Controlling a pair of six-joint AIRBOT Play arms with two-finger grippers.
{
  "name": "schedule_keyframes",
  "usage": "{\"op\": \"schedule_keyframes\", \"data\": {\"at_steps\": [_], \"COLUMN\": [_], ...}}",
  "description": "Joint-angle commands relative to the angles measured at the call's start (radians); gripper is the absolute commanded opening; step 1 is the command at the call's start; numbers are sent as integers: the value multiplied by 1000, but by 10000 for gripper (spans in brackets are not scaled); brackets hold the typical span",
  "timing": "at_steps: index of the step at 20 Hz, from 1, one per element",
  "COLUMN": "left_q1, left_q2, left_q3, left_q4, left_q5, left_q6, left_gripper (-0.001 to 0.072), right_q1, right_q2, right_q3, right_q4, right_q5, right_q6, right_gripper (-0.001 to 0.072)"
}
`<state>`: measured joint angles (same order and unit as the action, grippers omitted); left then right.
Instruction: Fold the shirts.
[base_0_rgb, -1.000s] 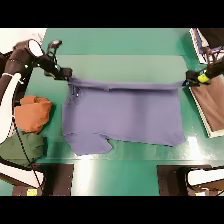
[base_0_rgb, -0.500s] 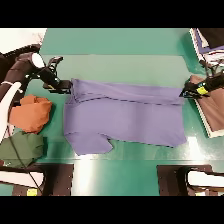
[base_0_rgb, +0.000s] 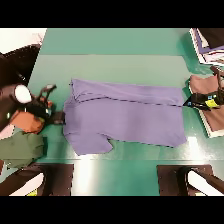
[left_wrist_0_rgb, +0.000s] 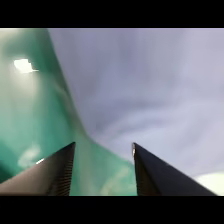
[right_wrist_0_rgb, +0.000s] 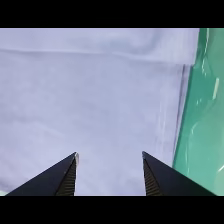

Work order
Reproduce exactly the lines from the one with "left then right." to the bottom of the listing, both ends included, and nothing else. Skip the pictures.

Worked solution
`<state>`: measured joint angles (same order and unit as the action, grippers omitted); left then right.
Instruction: Fold the shirts.
[base_0_rgb, -1.000s] 
[base_0_rgb, -0.500s] 
[base_0_rgb, +0.000s] 
[left_wrist_0_rgb, +0.000s] 
[right_wrist_0_rgb, +0.000s] 

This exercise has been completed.